#### Task description
I need the number of lines in the following entries that hold the word "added", and no other text.

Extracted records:
########################################
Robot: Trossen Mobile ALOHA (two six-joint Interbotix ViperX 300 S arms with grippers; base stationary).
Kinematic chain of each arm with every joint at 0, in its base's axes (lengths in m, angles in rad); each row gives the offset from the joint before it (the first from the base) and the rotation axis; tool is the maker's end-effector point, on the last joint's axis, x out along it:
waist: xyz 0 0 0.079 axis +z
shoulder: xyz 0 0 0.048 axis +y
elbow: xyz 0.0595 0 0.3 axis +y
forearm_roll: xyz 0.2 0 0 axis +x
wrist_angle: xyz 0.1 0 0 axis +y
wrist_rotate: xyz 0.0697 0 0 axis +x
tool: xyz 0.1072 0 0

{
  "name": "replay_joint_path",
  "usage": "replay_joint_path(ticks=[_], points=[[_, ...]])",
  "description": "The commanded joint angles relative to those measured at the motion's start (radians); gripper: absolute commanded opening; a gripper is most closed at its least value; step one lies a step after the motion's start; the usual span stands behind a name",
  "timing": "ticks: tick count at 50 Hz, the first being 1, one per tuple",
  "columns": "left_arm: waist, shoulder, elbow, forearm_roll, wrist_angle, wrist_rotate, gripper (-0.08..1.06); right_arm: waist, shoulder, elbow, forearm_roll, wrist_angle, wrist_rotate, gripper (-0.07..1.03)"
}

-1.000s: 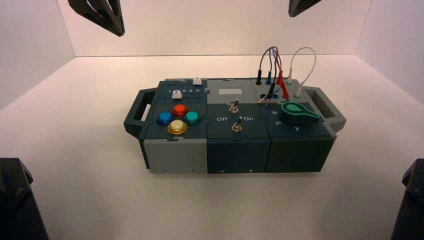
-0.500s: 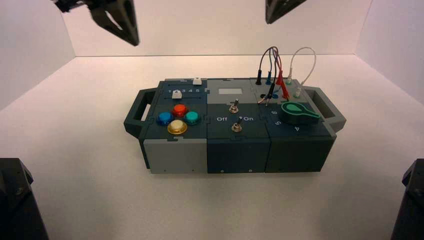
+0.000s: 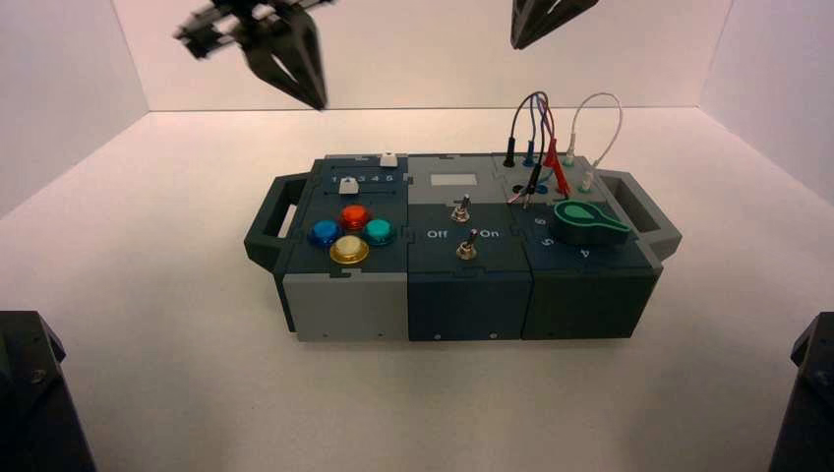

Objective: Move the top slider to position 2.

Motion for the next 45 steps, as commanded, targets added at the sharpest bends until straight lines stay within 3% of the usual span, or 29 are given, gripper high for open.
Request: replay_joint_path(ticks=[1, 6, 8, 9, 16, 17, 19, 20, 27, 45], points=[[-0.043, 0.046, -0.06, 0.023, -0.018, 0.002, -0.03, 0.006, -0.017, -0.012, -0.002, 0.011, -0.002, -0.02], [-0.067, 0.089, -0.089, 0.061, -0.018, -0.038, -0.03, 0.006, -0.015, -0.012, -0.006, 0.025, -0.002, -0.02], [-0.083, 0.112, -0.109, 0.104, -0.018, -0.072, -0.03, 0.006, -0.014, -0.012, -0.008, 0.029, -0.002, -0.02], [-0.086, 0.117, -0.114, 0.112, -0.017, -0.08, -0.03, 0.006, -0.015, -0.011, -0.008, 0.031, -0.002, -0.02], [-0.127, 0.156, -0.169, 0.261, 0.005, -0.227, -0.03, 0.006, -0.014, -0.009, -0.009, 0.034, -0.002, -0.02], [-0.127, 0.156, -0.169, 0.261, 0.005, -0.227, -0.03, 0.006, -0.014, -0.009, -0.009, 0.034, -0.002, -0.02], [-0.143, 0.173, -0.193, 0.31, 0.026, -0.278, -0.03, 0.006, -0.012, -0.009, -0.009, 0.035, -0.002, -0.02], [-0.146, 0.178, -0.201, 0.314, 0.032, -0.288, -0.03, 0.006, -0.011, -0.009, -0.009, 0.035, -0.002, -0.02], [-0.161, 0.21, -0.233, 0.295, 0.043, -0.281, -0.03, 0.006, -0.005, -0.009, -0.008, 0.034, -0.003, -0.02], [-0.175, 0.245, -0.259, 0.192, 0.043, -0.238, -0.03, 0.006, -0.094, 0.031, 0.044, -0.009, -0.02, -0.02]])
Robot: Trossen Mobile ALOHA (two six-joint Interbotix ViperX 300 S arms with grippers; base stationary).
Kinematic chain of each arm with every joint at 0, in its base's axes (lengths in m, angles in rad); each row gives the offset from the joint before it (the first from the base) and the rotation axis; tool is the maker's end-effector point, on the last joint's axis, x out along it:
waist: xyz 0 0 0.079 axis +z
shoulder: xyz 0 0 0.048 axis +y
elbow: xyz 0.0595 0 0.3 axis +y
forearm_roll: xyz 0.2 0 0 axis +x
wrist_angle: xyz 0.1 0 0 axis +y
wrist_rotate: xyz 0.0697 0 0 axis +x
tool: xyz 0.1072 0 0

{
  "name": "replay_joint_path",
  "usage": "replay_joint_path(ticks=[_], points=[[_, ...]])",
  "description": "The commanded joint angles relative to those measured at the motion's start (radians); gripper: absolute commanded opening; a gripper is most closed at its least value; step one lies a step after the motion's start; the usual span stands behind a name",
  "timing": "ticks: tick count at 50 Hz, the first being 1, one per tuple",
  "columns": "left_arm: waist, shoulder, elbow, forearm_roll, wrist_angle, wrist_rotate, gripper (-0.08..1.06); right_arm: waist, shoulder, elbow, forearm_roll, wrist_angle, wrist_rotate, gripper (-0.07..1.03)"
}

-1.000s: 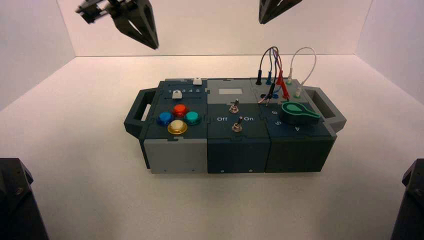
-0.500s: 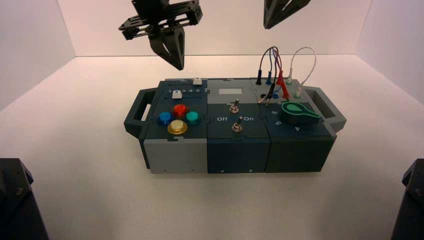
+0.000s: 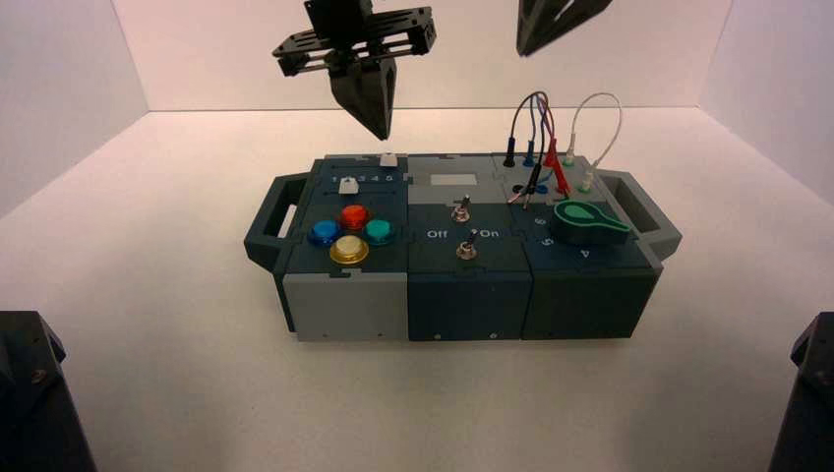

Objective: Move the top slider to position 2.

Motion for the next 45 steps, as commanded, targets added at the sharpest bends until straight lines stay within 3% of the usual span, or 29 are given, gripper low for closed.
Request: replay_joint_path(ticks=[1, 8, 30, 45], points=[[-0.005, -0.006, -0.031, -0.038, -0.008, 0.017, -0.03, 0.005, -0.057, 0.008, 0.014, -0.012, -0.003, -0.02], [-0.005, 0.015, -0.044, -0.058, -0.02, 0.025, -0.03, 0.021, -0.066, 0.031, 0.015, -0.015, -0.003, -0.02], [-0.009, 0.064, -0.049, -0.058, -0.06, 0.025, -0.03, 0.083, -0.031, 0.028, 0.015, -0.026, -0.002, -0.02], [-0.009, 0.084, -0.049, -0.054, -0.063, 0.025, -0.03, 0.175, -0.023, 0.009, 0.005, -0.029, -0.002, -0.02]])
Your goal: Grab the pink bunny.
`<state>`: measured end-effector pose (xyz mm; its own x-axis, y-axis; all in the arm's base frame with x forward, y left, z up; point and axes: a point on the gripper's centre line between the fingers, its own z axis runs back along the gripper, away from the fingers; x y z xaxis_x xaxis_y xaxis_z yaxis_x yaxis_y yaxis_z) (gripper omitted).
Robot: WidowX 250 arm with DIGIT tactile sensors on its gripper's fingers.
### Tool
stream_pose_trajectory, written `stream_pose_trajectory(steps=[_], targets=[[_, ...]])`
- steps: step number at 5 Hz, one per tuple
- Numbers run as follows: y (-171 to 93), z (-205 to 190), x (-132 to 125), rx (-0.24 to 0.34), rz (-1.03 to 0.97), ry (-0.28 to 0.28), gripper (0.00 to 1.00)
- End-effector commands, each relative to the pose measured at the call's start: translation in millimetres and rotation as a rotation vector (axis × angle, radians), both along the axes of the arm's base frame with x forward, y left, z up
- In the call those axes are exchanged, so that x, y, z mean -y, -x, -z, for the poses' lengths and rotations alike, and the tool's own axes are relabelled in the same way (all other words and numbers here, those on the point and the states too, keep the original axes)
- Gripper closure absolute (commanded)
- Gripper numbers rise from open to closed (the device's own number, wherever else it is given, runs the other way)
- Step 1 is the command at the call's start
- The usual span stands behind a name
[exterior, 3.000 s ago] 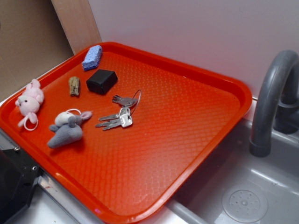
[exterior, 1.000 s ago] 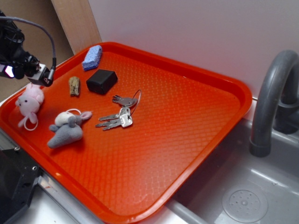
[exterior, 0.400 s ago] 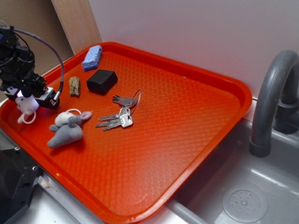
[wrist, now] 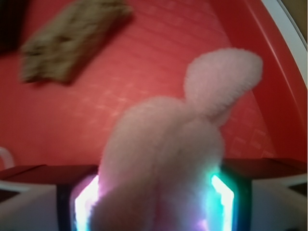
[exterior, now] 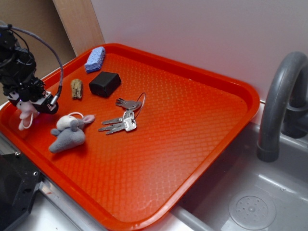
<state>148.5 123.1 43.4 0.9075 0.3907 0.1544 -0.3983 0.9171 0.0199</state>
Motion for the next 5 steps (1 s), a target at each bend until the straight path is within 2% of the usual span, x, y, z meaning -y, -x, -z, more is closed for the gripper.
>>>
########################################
#### Reply
2